On 07/04/16 17:32, Robert Haas wrote:
Second, I'm not sure whether it was a good design decision to make
logical slots a special kind of object that sit off to the side,
neither configuration (like postgresql.conf) nor WAL-protected data
(like pg_clog and the data files themselves), but it was certainly a
very deliberate decision.  I sort of expected them to be WAL-logged,
but Andres argued (not unconvincingly) that we'd want to have slots on
standbys, and making them WAL-logged would preclude that.

Yeah. I understand the reasons for that decision. Per an earlier reply I
think we can avoid making them WAL-logged so they can be used on standbys
and still achieve usable failover support on physical replicas.

I think at one point we may have discussed doing this via additional
side-channel protocol messages.  Is that what you are thinking about
now, or something else?


I think the most promising idea was to use pull model instead of push model for slot updates and using feedback to tell master how far the oldest slot on standby is. This has the additional advantage of solving the biggest problem with decoding on standby (keeping old enough catalog xid and lsn).

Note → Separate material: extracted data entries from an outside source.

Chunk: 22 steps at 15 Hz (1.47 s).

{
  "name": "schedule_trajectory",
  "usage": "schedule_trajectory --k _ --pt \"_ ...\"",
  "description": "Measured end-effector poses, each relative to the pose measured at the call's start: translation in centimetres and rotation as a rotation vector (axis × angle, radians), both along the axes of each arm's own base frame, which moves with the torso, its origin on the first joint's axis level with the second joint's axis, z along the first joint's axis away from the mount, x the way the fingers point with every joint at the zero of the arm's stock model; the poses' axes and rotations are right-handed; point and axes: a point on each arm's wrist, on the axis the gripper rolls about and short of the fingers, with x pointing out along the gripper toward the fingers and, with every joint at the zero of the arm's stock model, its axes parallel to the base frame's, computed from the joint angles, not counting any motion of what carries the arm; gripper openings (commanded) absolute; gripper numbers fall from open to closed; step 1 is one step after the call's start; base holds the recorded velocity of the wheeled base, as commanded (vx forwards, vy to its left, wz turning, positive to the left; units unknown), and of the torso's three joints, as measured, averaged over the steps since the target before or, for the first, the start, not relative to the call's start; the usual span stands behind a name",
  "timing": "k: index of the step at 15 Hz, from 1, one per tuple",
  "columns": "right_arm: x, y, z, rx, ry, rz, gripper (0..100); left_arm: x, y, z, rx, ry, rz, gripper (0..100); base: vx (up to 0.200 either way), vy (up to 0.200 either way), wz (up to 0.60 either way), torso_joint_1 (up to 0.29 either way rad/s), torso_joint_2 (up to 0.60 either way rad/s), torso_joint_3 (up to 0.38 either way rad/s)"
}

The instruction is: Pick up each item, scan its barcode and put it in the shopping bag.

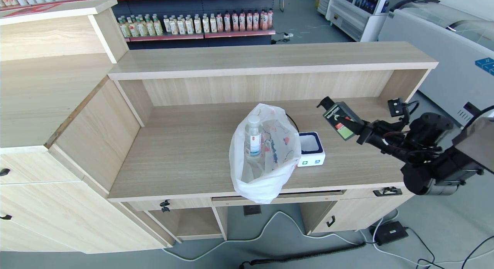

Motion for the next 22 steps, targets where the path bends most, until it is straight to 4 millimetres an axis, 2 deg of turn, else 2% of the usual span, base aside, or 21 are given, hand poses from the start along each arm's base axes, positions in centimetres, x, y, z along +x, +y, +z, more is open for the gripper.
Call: schedule_trajectory --k 3,5,6,10,16,22 --pt "-7.1 -3.7 4.0 -0.233 -0.172 -0.231 0 0.0 0.0 0.0 0.0 0.0 0.0 100 0.0 0.0 0.0 0.0 0.0 0.0" --pt "-10.0 -5.5 5.9 -0.343 -0.27 -0.458 0 0.0 0.0 0.0 0.0 0.0 0.0 100 0.0 0.0 0.0 0.0 0.0 0.0" --pt "-10.8 -5.8 6.5 -0.396 -0.304 -0.554 0 0.0 0.0 0.0 0.0 0.0 0.0 100 0.0 0.0 0.0 0.0 0.0 0.0" --pt "-11.5 -6.7 6.4 -0.506 -0.27 -0.83 0 0.0 0.0 0.0 0.0 0.0 0.0 100 0.0 0.0 0.0 0.0 0.0 0.0" --pt "-11.7 -7.1 6.2 -0.518 -0.261 -0.851 0 0.0 0.0 0.0 0.0 0.0 0.0 100 0.0 0.0 0.0 0.0 0.0 0.0" --pt "-12.4 -6.8 6.9 -0.52 -0.279 -0.851 0 0.0 0.0 0.0 0.0 0.0 0.0 100 0.0 0.0 0.0 0.0 0.0 0.0"
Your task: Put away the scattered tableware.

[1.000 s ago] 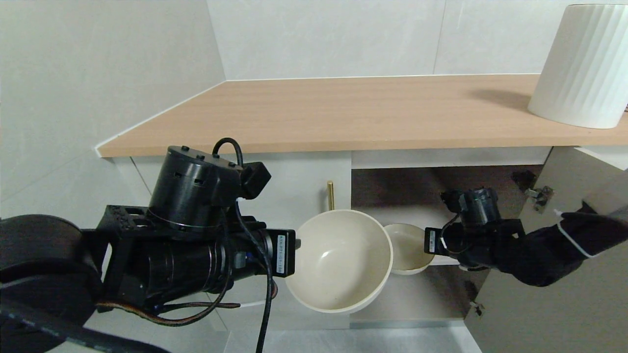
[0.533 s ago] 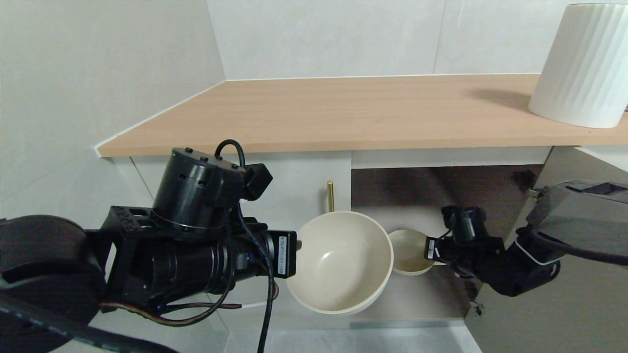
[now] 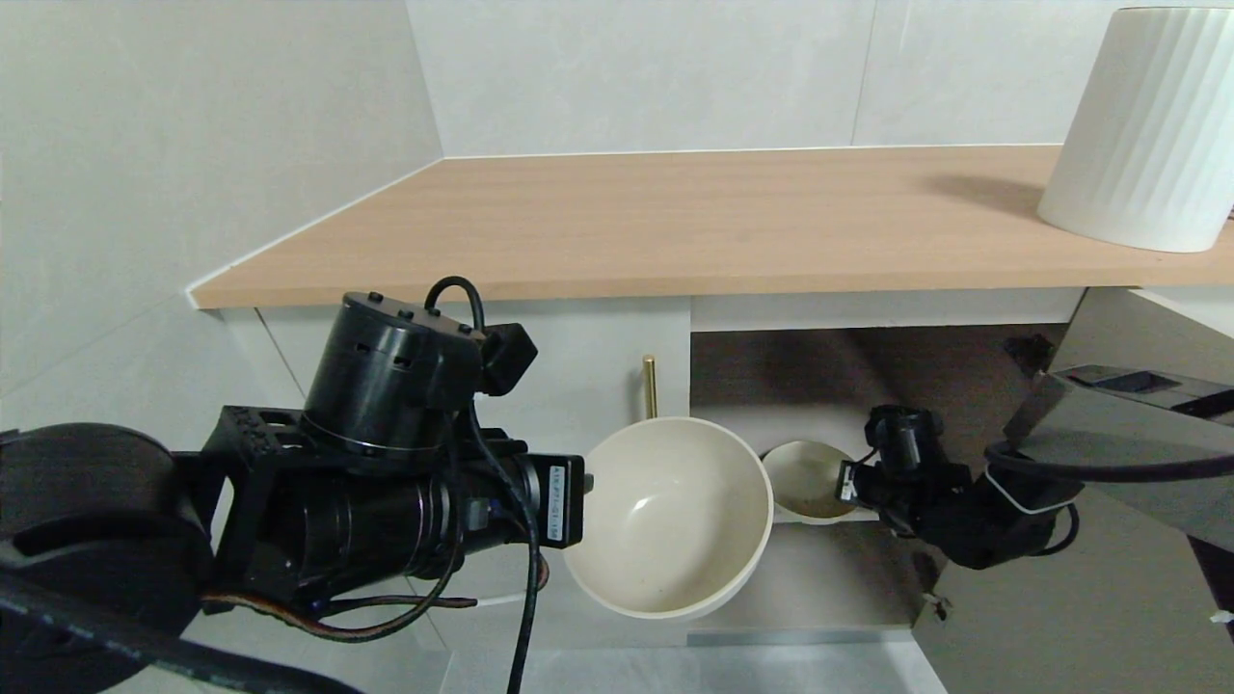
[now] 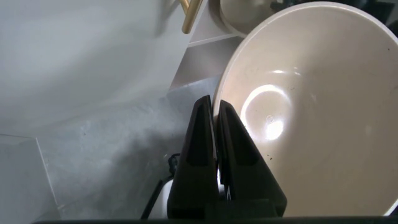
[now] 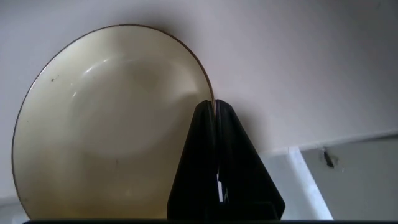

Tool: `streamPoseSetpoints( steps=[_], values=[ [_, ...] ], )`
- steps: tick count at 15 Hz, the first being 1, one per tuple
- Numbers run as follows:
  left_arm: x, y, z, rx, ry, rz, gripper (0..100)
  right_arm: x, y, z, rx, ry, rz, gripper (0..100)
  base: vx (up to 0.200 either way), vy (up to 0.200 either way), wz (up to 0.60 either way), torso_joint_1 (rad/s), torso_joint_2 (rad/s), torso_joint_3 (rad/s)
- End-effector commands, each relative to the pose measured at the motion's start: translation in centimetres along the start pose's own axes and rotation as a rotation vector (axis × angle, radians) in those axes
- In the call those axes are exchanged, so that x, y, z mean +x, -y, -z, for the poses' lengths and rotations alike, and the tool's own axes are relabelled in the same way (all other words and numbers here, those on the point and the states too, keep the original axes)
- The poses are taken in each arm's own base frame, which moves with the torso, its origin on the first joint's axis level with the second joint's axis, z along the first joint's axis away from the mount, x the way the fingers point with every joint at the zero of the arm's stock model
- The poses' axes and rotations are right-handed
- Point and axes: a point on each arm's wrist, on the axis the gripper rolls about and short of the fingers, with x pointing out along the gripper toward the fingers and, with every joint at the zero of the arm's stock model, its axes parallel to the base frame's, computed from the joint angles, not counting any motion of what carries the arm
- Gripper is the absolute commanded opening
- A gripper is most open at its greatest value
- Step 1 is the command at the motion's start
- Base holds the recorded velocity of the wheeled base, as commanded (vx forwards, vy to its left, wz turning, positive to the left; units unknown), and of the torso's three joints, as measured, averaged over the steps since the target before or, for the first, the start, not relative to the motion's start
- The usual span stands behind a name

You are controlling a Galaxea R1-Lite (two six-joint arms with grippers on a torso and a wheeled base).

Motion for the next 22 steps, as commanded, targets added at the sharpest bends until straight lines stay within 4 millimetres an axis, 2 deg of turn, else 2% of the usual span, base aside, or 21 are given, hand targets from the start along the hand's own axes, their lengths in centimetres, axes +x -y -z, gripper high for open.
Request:
streamPoseSetpoints(
  steps=[1, 5, 15, 16, 22],
  values=[
    [0.0, 0.0, 0.0, 0.000, -0.002, -0.001, 0, 1.2, 0.1, 0.2, 0.008, 0.006, 0.014, 0, 0.000, 0.000, 0.00, 0.000, 0.00, 0.000],
    [0.1, 0.0, 0.0, 0.000, -0.002, -0.001, 0, 2.4, 0.0, -0.2, 0.020, 0.043, 0.041, 0, 0.000, 0.000, 0.00, 0.000, 0.00, 0.000],
    [0.2, 0.0, 0.1, 0.001, -0.007, -0.003, 0, 2.7, 0.2, -0.8, 0.032, 0.061, 0.044, 0, 0.000, 0.000, 0.00, 0.000, 0.00, 0.000],
    [0.2, 0.0, 0.1, 0.001, -0.007, -0.003, 0, 2.8, 0.2, -0.9, 0.037, 0.066, 0.043, 100, 0.000, 0.000, 0.00, 0.000, 0.00, 0.000],
    [0.4, 0.0, 0.2, 0.001, -0.011, -0.005, 0, 2.6, 0.3, -1.5, 0.062, 0.080, 0.044, 100, 0.000, 0.000, 0.00, 0.000, 0.00, 0.000]
  ],
)
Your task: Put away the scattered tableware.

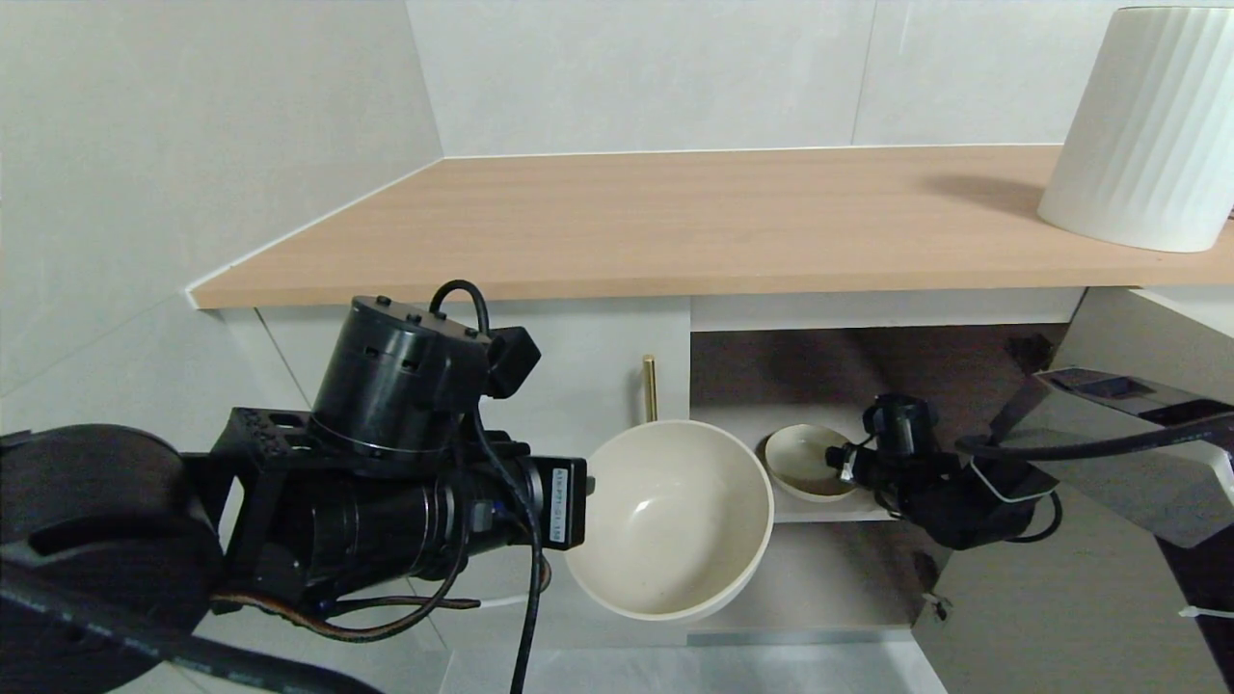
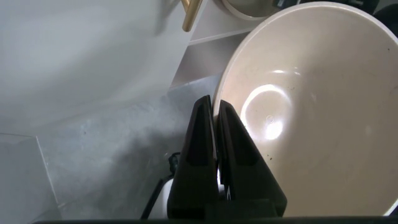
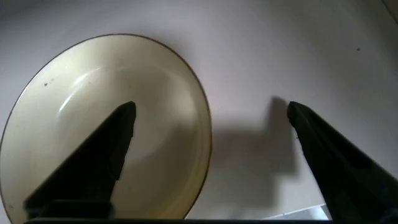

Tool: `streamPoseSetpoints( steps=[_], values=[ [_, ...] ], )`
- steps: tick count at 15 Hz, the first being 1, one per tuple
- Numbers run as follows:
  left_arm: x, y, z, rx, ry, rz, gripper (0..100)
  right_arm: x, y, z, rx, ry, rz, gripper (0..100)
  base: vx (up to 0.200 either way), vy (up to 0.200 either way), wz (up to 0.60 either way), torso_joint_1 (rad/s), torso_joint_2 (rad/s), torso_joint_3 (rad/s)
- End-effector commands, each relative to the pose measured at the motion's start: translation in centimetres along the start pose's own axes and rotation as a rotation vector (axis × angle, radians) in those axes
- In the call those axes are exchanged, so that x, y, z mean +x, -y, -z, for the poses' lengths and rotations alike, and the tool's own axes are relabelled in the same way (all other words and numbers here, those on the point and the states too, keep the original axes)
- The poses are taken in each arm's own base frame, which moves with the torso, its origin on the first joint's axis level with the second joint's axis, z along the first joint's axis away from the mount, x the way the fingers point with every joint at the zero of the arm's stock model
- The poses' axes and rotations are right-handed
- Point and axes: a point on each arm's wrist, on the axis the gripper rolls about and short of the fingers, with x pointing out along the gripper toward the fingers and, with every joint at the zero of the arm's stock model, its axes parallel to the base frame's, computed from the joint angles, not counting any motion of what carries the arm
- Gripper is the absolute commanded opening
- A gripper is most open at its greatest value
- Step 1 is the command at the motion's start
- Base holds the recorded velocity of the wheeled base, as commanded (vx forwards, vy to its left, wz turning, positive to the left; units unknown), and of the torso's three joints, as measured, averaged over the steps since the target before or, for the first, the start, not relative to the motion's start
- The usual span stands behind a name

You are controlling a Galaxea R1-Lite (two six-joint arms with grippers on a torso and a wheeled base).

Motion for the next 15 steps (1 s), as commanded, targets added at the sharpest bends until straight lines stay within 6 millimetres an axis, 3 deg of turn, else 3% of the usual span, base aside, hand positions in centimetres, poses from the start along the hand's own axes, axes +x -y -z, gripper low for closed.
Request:
streamPoseSetpoints(
  steps=[1, 5, 9, 10, 13, 15],
  values=[
    [0.2, 0.0, 0.1, 0.000, -0.006, -0.003, 0, -0.5, -0.1, -0.4, 0.004, 0.008, -0.006, 100, 0.000, 0.000, 0.00, 0.000, 0.00, 0.000],
    [3.1, 0.2, 1.7, 0.025, -0.088, -0.055, 0, -4.7, -0.1, -2.7, 0.006, 0.017, -0.041, 100, 0.000, 0.000, 0.00, 0.000, 0.00, 0.000],
    [7.4, 0.3, 4.6, 0.114, -0.157, -0.260, 0, -11.7, -1.1, -4.2, -0.065, -0.050, -0.215, 100, 0.000, 0.000, 0.00, 0.000, 0.00, 0.000],
    [8.5, 0.3, 5.7, 0.146, -0.185, -0.296, 0, -15.1, -1.6, -4.6, -0.112, -0.112, -0.296, 100, 0.000, 0.000, 0.00, 0.000, 0.00, 0.000],
    [8.8, 0.9, 6.5, 0.170, -0.209, -0.291, 0, -21.3, -2.6, -4.7, -0.210, -0.232, -0.469, 100, 0.000, 0.000, 0.00, 0.000, 0.00, 0.000],
    [9.0, 1.0, 6.7, 0.177, -0.218, -0.290, 0, -23.9, -2.8, -4.0, -0.309, -0.318, -0.538, 100, 0.000, 0.000, 0.00, 0.000, 0.00, 0.000]
  ],
)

And also solves your concern of propagating through whole cascade as this can be done in more controllable way (from bottom up in the replication chain).

For version one, I would cut all of
the stuff that allows data to be sent in any format other than text,
and just use in/outfuncs all the time.

Agreed here, I think doing the binary transfer for base types, etc is just optimization, not necessity. This is one of the reasons why I wanted to get bit broader feedback on the protocol - to get some kind of consensus about what we want now, what we might want in the future and how to handle getting from now to future without too much complexity or breakage. For example currently we have flags for every protocol message which I am not sure are completely necessary there, OTOH we probably don't want to bump protocol version with every new version of Postgres either.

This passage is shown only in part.